* EXERCISE *
Make an exact transcript of the lines in the data below, starting with the one containing "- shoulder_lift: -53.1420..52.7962" and going on through the one containing "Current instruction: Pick", with both included and the pictures left out.

-------------------------

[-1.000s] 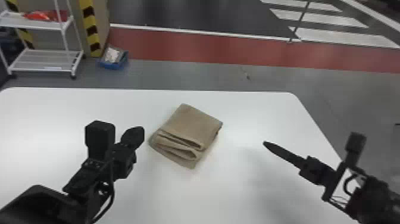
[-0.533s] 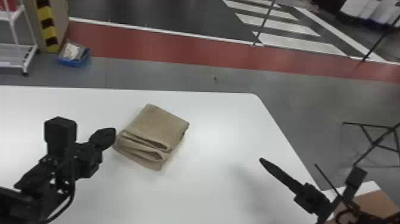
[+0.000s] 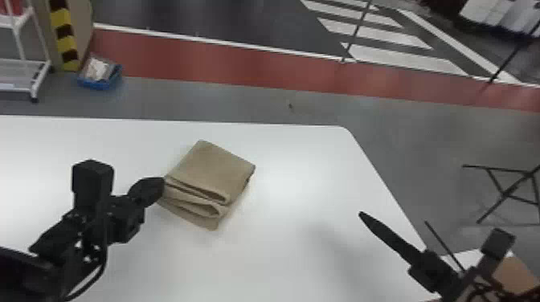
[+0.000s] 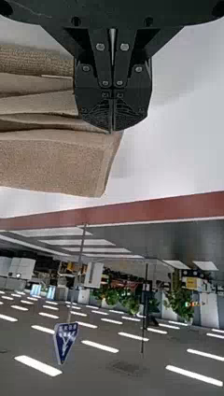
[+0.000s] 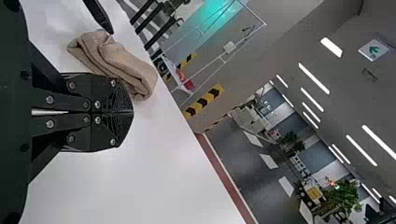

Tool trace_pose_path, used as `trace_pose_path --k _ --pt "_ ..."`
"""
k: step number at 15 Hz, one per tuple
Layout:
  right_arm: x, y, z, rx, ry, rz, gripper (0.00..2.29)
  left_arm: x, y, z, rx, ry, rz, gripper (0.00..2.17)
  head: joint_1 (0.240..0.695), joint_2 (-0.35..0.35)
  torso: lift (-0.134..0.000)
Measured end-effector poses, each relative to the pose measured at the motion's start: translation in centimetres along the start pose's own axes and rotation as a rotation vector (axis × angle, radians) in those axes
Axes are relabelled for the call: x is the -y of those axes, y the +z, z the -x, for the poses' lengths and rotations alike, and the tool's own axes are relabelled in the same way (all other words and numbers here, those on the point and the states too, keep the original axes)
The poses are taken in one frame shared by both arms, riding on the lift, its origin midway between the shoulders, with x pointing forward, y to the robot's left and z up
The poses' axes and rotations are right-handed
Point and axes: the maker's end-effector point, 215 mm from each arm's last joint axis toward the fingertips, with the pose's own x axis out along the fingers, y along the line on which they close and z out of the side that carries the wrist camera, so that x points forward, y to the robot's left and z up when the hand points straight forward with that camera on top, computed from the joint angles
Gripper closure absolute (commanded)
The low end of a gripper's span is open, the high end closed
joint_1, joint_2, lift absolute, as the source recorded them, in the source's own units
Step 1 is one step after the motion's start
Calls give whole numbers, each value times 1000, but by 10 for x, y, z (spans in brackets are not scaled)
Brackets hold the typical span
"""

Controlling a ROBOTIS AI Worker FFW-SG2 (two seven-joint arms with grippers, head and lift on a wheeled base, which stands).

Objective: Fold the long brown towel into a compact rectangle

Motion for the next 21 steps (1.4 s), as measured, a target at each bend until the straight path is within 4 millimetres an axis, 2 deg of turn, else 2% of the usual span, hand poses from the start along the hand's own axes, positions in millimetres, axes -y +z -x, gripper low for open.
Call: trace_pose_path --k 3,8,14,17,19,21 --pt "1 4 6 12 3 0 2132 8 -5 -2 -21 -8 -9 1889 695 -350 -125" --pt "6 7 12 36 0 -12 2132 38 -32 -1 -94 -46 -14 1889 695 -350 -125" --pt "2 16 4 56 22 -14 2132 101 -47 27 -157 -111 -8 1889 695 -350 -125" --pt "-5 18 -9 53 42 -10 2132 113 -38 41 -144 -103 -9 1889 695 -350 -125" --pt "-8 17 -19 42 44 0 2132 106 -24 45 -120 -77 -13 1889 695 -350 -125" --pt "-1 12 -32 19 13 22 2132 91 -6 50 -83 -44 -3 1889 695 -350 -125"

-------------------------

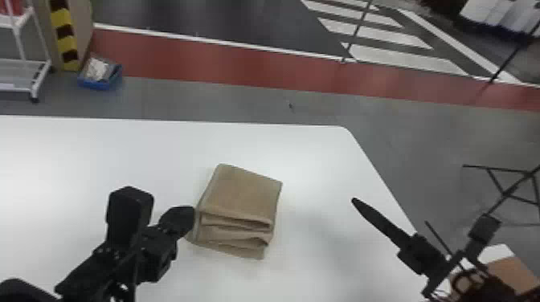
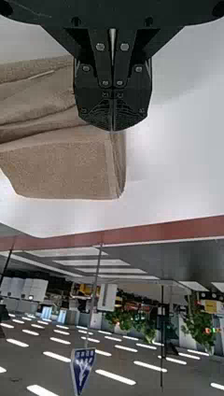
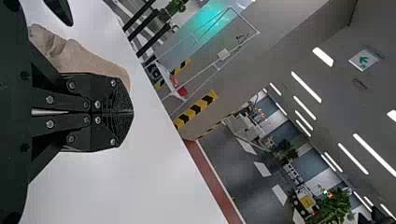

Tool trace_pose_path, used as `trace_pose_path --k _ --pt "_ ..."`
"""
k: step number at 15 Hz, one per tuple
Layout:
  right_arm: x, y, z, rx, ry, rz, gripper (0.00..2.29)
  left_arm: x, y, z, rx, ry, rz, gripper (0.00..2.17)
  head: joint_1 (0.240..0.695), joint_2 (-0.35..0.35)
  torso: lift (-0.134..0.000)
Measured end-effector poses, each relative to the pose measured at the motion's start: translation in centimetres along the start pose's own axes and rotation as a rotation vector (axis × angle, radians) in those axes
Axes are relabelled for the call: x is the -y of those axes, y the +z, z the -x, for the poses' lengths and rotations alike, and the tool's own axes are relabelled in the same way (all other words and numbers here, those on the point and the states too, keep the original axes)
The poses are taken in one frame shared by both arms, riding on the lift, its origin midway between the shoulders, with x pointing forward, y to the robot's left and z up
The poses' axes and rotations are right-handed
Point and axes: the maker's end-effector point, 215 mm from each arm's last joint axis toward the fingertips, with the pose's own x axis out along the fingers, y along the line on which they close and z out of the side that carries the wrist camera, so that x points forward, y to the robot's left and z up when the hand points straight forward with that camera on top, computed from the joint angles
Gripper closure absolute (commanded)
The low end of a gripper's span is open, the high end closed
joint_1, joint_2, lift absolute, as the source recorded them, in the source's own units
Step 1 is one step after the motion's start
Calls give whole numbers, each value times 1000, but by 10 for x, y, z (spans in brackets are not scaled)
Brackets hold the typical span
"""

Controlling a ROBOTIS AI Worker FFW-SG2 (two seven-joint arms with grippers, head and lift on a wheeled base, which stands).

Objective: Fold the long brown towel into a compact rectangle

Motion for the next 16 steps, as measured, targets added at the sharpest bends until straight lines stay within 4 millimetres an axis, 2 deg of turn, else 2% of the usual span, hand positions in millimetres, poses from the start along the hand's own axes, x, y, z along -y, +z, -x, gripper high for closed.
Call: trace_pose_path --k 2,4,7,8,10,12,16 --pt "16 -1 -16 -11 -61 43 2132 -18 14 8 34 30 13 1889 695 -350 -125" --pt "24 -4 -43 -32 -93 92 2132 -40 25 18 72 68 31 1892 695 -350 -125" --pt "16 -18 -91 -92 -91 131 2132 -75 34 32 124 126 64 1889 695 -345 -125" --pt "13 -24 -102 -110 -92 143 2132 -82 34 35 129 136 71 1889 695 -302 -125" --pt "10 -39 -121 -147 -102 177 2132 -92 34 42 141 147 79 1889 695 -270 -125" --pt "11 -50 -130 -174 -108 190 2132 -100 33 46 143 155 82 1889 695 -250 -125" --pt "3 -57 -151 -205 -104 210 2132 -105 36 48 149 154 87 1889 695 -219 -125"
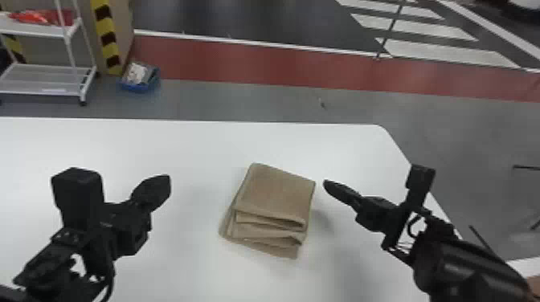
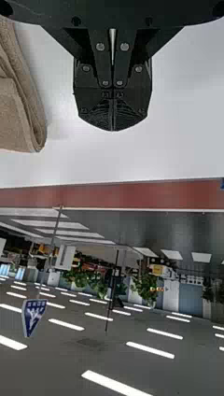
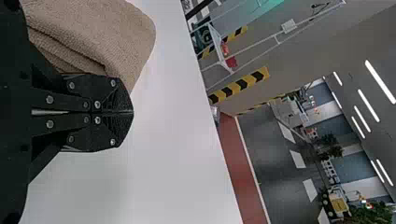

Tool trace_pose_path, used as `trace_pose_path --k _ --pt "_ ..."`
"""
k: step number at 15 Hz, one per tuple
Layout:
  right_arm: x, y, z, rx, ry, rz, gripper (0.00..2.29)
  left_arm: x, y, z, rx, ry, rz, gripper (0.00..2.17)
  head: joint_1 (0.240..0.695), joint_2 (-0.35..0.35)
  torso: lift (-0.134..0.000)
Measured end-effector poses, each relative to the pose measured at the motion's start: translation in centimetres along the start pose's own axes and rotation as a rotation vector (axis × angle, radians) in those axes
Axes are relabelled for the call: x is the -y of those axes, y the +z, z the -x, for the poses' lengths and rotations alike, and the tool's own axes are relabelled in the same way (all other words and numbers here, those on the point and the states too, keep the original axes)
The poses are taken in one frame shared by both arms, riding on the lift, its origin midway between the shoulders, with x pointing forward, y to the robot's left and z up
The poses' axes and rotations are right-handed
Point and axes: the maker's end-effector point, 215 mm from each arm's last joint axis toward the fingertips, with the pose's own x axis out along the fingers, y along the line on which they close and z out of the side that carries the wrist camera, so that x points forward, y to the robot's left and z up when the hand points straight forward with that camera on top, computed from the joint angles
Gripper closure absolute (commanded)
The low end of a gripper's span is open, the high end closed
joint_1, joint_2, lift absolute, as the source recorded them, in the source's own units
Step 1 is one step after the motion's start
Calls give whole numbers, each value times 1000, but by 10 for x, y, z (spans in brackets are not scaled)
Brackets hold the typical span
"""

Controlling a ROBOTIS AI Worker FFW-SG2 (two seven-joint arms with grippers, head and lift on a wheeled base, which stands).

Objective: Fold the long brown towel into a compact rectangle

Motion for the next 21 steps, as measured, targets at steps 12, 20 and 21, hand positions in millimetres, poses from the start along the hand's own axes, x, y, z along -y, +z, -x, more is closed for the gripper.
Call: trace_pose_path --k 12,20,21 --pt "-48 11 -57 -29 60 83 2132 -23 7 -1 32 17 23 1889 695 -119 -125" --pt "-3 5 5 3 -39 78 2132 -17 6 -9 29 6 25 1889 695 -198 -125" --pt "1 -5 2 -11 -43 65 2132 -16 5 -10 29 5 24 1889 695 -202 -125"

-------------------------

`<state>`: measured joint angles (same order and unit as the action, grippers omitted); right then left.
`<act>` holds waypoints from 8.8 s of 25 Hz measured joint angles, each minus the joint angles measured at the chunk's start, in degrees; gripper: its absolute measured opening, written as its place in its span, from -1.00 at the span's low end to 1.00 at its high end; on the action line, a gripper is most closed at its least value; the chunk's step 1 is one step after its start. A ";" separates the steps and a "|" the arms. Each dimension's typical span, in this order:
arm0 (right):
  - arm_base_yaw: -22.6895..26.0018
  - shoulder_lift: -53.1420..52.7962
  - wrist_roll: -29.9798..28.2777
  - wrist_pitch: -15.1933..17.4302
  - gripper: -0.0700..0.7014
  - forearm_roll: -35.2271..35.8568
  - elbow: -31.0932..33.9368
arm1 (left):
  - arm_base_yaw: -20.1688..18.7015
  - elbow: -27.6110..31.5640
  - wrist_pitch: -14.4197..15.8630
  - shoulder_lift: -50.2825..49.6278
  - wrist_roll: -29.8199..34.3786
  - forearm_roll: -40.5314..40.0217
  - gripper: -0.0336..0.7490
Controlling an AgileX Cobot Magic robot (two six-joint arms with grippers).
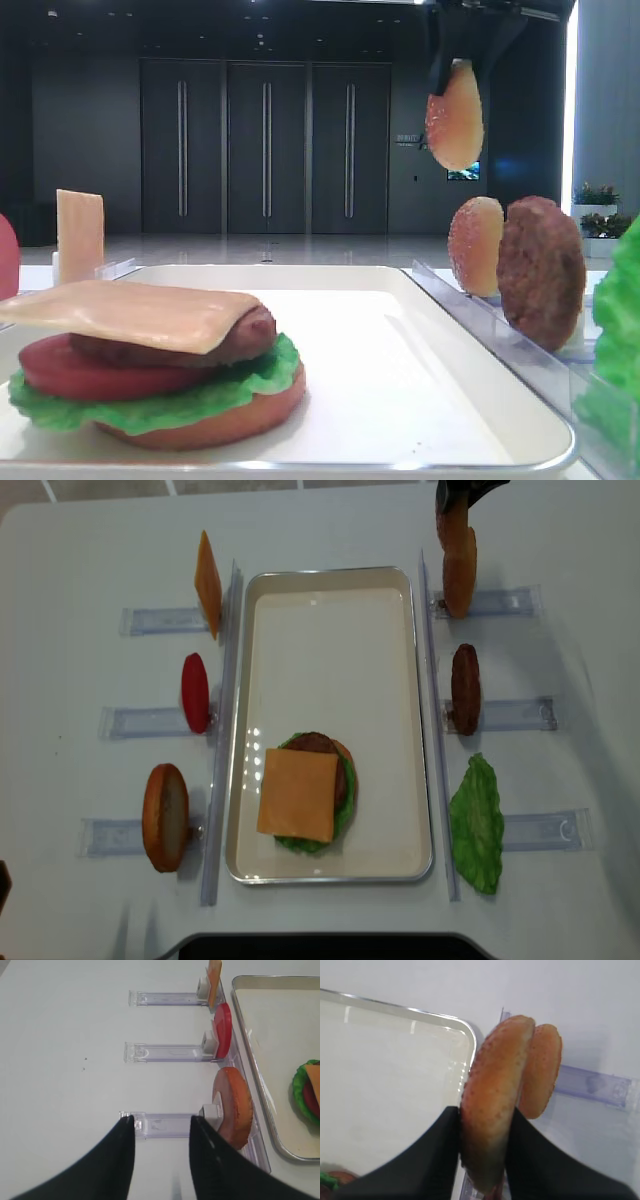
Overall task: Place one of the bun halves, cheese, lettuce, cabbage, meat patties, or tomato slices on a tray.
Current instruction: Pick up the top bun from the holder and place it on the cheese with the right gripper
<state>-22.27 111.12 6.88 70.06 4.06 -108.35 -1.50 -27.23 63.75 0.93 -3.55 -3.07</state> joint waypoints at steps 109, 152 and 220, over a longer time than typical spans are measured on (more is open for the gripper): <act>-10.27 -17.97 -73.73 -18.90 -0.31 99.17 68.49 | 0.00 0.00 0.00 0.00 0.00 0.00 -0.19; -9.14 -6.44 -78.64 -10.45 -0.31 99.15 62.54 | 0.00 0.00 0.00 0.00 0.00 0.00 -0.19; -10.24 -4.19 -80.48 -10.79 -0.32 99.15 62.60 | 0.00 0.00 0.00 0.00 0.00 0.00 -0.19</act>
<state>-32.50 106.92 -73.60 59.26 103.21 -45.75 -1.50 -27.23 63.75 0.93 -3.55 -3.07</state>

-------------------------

* REPLY *
  - shoulder_lift: -53.1420..52.7962
  - wrist_roll: -29.9798..28.2777
  - wrist_pitch: -15.1933..17.4302
  - gripper: -0.0700..0.7014
  - forearm_roll: -35.2271..35.8568
  - elbow: -31.0932..33.9368
arm1 (left):
  - arm_base_yaw: -20.1688..18.7015
  - elbow: -27.6110..31.5640
  - wrist_pitch: -14.4197..15.8630
  - shoulder_lift: -50.2825..49.6278
  - wrist_roll: -29.8199..34.3786
  - forearm_roll: -40.5314..40.0217
  - gripper: -0.0336..0.7490
Controlling an AgileX Cobot Magic robot (two six-joint arms with grippers).
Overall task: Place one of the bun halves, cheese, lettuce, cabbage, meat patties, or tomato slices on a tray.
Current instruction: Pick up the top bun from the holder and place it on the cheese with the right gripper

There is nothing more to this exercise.